• _Work order_: Count up the lines in the listing below that hold "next", and answer with the total alone.

• _Information_:

──────────

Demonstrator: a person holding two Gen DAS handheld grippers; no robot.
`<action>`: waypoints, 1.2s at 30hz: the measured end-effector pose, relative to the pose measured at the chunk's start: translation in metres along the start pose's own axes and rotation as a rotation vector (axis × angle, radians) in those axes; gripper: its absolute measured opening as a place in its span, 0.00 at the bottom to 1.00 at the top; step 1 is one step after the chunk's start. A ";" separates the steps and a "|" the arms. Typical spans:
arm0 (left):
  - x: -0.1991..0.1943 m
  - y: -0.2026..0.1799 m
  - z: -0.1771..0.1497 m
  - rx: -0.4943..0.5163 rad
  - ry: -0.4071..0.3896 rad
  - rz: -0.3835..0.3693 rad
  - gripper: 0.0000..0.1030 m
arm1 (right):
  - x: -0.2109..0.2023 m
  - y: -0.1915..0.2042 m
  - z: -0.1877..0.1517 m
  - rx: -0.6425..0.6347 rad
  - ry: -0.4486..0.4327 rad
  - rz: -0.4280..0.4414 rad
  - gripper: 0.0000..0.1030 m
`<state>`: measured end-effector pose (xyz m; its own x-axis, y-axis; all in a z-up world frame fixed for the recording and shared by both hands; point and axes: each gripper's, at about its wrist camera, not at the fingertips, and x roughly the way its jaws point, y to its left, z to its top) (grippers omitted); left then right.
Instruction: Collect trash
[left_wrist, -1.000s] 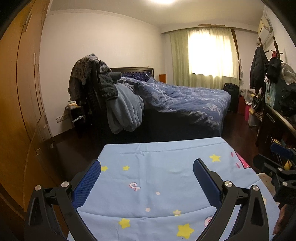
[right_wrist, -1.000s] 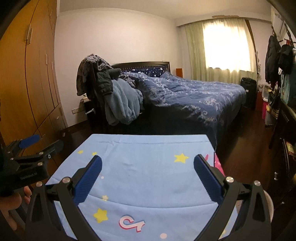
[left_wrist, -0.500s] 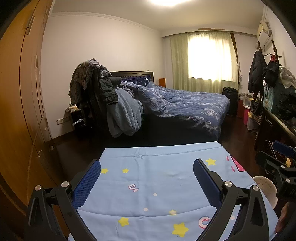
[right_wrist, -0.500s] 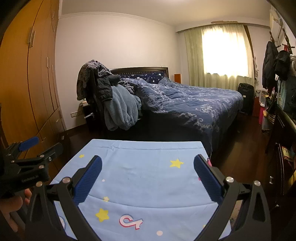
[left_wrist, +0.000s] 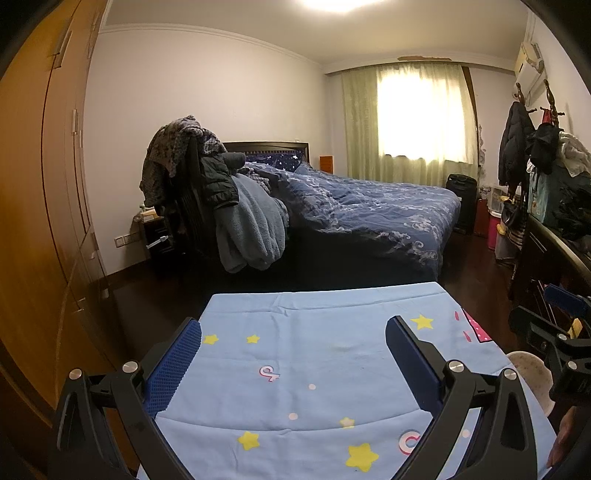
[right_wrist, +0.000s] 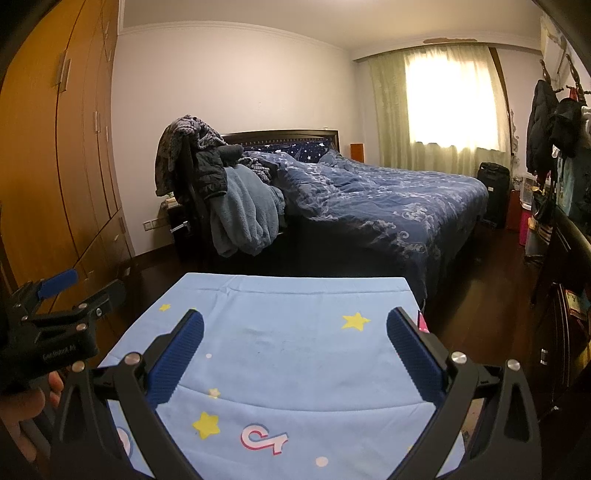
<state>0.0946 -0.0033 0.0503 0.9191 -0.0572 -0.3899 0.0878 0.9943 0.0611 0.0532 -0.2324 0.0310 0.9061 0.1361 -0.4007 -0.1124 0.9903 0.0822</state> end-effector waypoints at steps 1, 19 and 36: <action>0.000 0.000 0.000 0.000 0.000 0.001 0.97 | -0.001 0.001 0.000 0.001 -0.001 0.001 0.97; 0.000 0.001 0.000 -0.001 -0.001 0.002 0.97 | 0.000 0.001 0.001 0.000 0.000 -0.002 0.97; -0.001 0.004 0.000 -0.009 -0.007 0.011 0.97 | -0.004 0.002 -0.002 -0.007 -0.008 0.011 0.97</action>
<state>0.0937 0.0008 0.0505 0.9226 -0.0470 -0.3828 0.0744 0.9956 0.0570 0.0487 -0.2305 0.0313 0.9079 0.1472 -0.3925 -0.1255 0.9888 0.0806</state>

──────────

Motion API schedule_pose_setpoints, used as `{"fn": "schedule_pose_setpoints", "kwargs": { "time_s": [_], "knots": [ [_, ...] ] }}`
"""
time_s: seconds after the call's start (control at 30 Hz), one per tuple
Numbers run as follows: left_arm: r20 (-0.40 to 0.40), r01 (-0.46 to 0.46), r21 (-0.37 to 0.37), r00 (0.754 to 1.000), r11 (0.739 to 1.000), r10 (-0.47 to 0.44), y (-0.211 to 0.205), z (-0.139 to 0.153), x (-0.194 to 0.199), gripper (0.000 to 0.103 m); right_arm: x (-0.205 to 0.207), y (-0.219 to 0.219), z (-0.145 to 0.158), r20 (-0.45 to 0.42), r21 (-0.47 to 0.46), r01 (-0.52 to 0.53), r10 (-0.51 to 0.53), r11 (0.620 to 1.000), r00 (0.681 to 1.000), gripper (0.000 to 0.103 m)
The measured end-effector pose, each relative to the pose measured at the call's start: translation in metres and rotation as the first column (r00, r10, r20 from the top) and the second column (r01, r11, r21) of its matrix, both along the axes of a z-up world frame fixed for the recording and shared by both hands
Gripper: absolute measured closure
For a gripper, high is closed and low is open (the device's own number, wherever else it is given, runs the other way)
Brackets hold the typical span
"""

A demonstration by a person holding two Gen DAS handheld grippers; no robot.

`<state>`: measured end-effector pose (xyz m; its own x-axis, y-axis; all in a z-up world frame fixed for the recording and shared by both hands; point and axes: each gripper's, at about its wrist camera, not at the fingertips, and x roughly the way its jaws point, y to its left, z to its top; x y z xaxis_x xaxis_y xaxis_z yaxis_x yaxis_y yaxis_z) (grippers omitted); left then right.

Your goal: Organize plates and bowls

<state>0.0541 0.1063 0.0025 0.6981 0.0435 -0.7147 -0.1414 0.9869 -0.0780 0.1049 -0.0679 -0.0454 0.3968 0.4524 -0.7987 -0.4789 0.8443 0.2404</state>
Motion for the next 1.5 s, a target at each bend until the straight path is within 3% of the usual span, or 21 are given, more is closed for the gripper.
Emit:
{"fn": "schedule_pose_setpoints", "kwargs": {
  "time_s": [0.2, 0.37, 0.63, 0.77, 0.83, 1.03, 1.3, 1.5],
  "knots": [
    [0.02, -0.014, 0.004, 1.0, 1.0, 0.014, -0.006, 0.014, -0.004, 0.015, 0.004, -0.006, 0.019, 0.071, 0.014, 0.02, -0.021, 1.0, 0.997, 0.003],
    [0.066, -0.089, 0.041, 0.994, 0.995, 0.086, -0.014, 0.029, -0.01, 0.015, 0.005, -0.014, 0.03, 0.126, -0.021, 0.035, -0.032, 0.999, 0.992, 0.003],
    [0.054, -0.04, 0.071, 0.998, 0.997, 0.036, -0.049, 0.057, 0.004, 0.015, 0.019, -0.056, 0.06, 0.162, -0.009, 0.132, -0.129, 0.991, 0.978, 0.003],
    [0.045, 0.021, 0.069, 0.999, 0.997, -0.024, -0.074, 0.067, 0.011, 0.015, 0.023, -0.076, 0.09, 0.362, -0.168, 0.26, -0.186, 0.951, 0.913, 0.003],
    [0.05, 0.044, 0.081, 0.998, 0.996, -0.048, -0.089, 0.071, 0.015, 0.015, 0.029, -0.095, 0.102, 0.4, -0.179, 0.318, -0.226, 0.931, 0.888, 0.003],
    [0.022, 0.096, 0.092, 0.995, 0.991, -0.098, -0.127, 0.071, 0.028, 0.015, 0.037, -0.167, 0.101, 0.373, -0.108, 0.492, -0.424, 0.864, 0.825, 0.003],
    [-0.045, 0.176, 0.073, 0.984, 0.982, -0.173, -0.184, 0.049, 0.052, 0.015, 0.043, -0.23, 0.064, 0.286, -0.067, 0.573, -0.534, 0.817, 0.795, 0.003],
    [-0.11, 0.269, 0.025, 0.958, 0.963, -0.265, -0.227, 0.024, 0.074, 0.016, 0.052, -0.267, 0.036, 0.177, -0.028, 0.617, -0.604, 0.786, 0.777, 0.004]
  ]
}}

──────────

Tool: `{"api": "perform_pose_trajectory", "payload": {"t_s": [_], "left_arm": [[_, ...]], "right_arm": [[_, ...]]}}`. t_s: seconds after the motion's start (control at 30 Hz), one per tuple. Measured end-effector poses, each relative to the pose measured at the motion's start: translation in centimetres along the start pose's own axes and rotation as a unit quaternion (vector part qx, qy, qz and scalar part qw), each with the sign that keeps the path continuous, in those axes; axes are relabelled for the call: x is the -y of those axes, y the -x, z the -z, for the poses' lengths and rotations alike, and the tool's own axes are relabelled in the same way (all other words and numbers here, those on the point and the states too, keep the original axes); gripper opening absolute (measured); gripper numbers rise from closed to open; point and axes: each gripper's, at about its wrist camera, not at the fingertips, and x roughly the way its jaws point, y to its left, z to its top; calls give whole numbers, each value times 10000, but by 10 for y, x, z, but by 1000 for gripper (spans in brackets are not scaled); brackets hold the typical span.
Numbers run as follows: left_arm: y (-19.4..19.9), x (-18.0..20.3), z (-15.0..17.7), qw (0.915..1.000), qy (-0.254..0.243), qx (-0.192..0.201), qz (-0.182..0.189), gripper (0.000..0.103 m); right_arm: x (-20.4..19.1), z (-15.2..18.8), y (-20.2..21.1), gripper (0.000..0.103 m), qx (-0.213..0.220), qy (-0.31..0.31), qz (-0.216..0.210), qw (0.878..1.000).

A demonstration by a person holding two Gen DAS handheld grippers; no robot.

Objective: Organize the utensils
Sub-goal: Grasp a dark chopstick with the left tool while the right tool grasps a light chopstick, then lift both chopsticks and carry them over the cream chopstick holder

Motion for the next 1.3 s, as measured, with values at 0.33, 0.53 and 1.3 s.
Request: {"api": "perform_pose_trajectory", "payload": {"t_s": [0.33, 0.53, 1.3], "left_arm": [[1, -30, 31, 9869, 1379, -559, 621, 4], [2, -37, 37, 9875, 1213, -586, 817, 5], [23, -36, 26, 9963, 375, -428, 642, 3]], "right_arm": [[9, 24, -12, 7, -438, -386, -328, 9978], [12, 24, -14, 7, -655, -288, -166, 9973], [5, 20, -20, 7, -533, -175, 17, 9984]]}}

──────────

• _Task solution_: 2